How much familiar intercourse with a Guermantes—in place of the distinction that it had in Robert, because there the inherited scorn of humanity was but the outer garment, become an unconscious charm, of a real moral humility—could disclose of vulgar arrogance I had had an opportunity of seeing, not in M. de Charlus, in whom certain characteristic faults, for which I had been unable, so far, to account, were overlaid upon his aristocratic habits, but in the Duc de Guermantes. And yet he too, in the general impression of commonness which had so strongly repelled my grandmother when she had met him once, years earlier, at Mme. de Villeparisis’s, included glimpses of historic grandeur of which I became conscious when I went to dine in his house, on the evening following that which I had spent with Saint-Loup.
They had not been apparent to me either in himself or in the Duchess when I had met them first in their aunt’s drawing-room, any more than I had discerned, on first seeing her, the differences that set Berma apart from her fellow-players, all the more that in her the individuality was infinitely more striking than in any social celebrity, such distinctions becoming more marked in proportion as the objects are more real, more conceivable by the intellect. And yet, however slight the shades of social distinction may be (and so slight are they that when an accurate portrayer like Sainte-Beuve tries to indicate the shades of difference between the salons of Mme. Geoffrin, Mme. Récamier and Mme. de Boigne, they appear so much alike that the cardinal truth which, unknown to the author, emerges from his investigations is the vacuity of that form of life), with them, and for the same reason as with Berma, when the Guermantes had ceased to impress me and the tiny drop of their originality was no longer vaporised by my imagination, I was able to distil and analyse it, imponderable as it was.

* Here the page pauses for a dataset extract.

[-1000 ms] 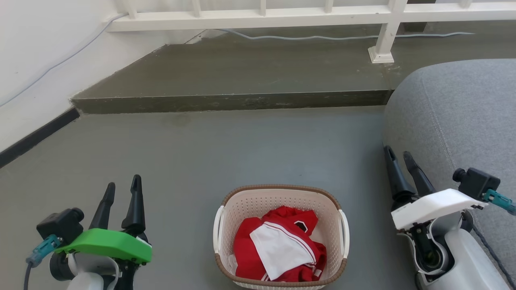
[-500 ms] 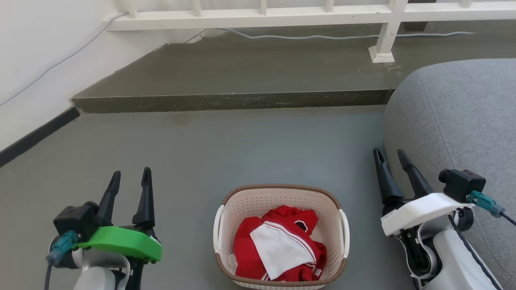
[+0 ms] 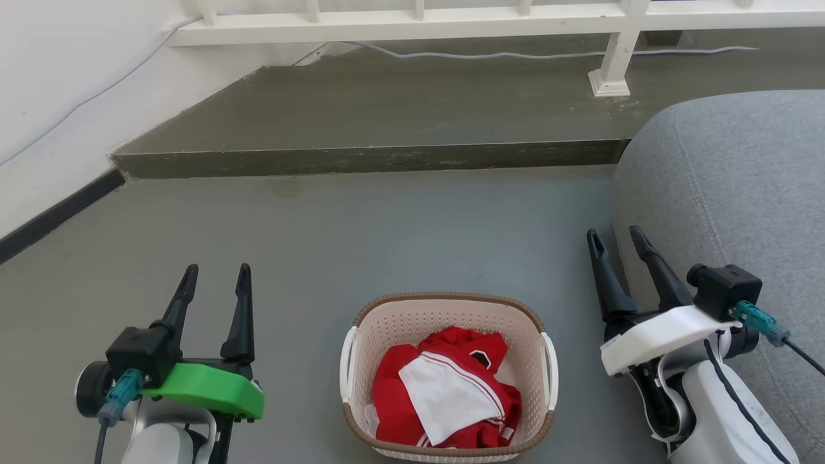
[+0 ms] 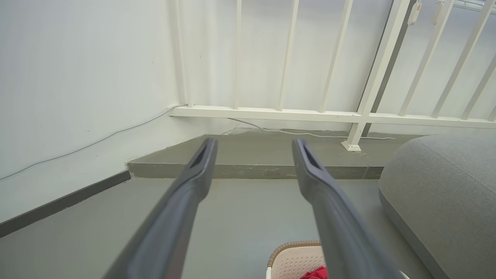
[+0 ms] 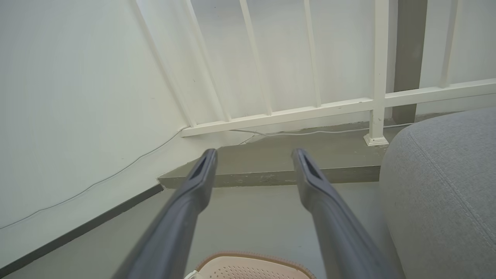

The Duchess having made no reference to her husband when she talked to me at her aunt’s party, I wondered whether, in view of the rumours of a divorce that were current, he would be present at the dinner. But my doubts were speedily set at rest, for through the crowd of footmen who stood about in the hall and who (since they must until then have regarded me much as they regarded the children of the evicted cabinet-maker, that is to say with more fellow-feeling perhaps than their master but as a person incapable of being admitted to his house) must have been asking themselves to what this social revolution could be due, I saw slip towards me M. de Guermantes himself, who had been watching for my arrival so as to receive me upon his threshold and take off my greatcoat with his own hands.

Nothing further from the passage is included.